9. FDA Issues COVID-19 Food Safety and Manufacturing Updates
The U.S. Food and Drug Administration (FDA) in March released guidance to address COVID-19 concerns within the food industry. In a stakeholder call, Frank Yiannas, deputy commissioner of the Office of Food Policy and Response, said that “the U.S. food supply remains safe, there are no shortages [and] there is no evidence of food or food packaging being associated with the transmission of COVID-19.”
Despite this, the FDA did adjust some regulations to ensure safety and efficiency in the food system during the pandemic, urging the industry to follow guidance from the Centers for Disease Control and Prevention (CDC) and announcing protocols to prevent person-to-person contact between FDA employees and food industry workers. The FDA also placed a hold on forign and domestic inspections and Food Safety Modernization Act (FSMA) supplier inspections.

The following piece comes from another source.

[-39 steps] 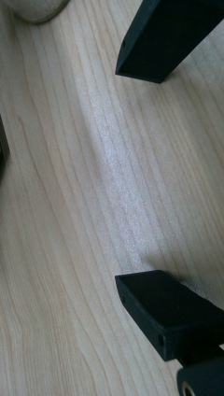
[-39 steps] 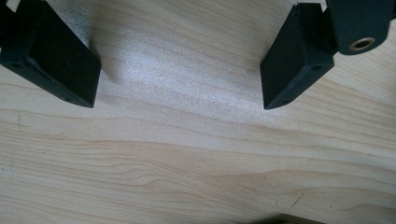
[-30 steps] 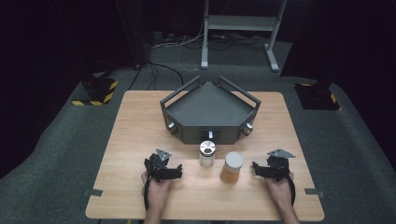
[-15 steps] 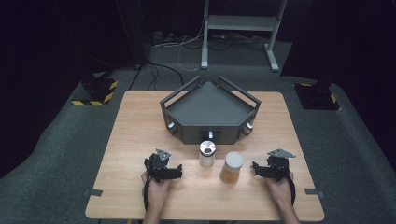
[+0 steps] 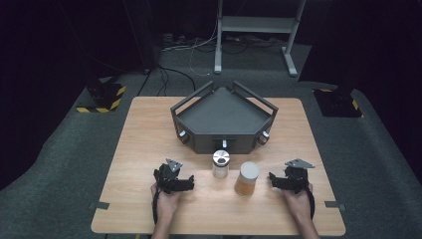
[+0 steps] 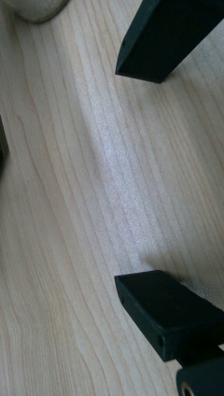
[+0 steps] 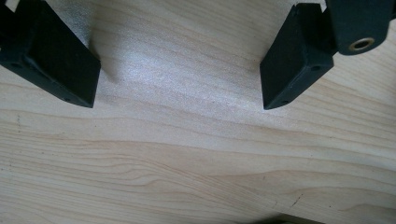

10. Nut-based Brands May Adjust Calorie Counts After USDA Research
The United States Department of Agriculture (USDA) Agricultural Research Service (ARS) in January announced that, according to studies conducted over the last eight years almonds, cashews, pistachios and walnuts all contain fewer calories than previously reported. As a result of this discovery, the FDA announced it would allow brands with nut-based products to potentially update their nutrition labels with lower calorie counts.
Whole unroasted and roasted almonds have 19% to 25% fewer calories than originally thought, while whole roasted cashews have 16% fewer calories, reported David J. Baer, PhD, an ARS research leader who co-led the studies. While the previous calorie counts were determined using a method for calorie calculation that informs most of the data on nutrition labels, the method proved to be inaccurate for hard-to-digest foods such as nuts.
While the Food and Drug Administration enforces product labeling requirements, it said it wouldn’t specifically regulate nut content based on the new findings, so the decision to update labels has been left up to individual brands. KIND Snacks released updated labels for its nut bars in retail soon after the announcement.